- [Exercise]: Please restate verbatim the lines that open the listing below, ending with the line in which "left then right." occurs.

- [Data excerpt]:
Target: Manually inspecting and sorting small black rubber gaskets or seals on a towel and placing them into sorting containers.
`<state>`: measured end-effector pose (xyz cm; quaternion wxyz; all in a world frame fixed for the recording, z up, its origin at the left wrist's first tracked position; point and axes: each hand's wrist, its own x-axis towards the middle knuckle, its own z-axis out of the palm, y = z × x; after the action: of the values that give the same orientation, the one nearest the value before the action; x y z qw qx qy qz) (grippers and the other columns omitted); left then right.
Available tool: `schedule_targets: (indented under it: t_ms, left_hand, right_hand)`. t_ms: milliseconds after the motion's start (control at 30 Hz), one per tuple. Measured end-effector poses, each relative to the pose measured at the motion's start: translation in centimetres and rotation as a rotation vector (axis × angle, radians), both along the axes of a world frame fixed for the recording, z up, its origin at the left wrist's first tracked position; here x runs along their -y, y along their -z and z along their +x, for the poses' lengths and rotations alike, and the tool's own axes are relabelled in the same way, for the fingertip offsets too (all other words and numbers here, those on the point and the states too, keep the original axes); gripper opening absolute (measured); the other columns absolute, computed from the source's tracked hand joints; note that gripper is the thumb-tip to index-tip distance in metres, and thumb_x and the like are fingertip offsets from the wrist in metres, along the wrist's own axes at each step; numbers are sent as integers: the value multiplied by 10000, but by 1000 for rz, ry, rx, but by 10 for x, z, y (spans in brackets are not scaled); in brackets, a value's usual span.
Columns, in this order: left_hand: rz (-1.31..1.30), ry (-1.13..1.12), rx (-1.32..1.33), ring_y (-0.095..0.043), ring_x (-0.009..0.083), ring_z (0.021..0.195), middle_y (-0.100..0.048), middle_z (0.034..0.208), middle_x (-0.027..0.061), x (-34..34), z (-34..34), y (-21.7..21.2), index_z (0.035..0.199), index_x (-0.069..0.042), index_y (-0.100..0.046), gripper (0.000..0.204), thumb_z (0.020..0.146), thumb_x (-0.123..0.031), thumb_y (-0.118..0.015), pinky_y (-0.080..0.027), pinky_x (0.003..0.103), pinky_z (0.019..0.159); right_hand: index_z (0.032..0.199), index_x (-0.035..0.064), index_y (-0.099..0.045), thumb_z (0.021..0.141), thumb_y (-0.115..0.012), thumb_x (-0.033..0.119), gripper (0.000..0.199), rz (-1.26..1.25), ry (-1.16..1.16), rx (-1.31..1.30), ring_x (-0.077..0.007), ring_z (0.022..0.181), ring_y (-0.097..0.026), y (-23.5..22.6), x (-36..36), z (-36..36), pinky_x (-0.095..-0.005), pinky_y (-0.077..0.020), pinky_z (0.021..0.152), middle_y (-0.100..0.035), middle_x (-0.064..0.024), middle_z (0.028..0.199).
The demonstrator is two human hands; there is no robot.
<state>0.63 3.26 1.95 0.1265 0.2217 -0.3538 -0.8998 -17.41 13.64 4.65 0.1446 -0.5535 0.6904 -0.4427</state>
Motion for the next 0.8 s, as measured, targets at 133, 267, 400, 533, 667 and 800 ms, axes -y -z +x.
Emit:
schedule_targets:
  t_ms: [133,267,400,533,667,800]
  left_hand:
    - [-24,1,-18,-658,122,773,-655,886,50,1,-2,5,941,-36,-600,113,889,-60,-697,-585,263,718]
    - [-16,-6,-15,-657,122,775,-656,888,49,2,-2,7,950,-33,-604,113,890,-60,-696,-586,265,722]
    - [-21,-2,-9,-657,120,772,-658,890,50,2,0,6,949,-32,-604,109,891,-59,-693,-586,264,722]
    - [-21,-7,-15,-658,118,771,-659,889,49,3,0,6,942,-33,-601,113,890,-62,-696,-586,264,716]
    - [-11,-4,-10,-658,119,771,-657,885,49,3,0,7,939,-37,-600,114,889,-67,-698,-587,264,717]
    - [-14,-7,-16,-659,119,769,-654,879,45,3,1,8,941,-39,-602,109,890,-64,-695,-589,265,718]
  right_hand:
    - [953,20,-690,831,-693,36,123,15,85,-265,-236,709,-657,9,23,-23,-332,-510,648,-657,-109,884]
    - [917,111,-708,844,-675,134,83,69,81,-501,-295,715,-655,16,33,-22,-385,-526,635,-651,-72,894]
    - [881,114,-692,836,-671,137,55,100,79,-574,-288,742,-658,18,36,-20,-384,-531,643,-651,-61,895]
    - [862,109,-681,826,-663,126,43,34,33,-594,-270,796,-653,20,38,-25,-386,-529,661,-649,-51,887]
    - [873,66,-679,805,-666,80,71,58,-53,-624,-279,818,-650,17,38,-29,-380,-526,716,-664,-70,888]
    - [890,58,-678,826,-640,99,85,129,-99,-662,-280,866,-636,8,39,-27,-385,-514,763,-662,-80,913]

- [Task output]:
Target: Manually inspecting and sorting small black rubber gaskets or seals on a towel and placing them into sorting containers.
`<state>`: measured end-effector pose (xyz cm; quaternion wxyz; all in a world frame fixed for the recording, z up, its origin at the left wrist's first tracked position; point and axes: each hand's wrist, its own x-axis towards the middle knuckle, its own z-axis out of the palm, y = z × x; after the action: of the values that give the same orientation, the one nearest the value before the action; x y z qw qx qy qz) (grippers and the other columns omitted); left then right.

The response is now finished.